Task goal:
Could you reproduce, word for word, everything below from the line containing "If you would" down to the line containing "Thank you very much.", with both of those lines included and no others?

*** Available data ***

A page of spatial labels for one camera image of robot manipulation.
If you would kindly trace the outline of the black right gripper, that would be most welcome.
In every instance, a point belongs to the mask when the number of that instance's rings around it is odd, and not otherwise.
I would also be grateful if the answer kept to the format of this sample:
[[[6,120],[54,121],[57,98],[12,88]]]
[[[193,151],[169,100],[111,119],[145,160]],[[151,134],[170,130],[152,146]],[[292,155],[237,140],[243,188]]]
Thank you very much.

*** End of Available data ***
*** Available data ***

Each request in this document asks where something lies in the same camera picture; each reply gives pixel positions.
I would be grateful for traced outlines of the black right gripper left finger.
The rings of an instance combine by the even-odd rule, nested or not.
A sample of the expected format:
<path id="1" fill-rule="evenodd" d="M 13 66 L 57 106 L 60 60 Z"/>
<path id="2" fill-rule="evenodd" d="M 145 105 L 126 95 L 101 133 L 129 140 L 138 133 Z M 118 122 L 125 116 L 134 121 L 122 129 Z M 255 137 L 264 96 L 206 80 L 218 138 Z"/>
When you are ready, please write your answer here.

*** End of Available data ***

Exercise output:
If you would kindly trace the outline of the black right gripper, that would be most welcome.
In every instance, a point belongs to the mask when the number of that instance's rings around it is odd, and not otherwise.
I would also be grateful if the answer kept to the format of this sample:
[[[6,120],[54,121],[57,98],[12,88]]]
[[[193,151],[169,100],[111,119],[145,160]],[[151,134],[170,130],[152,146]],[[292,155],[237,140],[243,188]]]
Thank you very much.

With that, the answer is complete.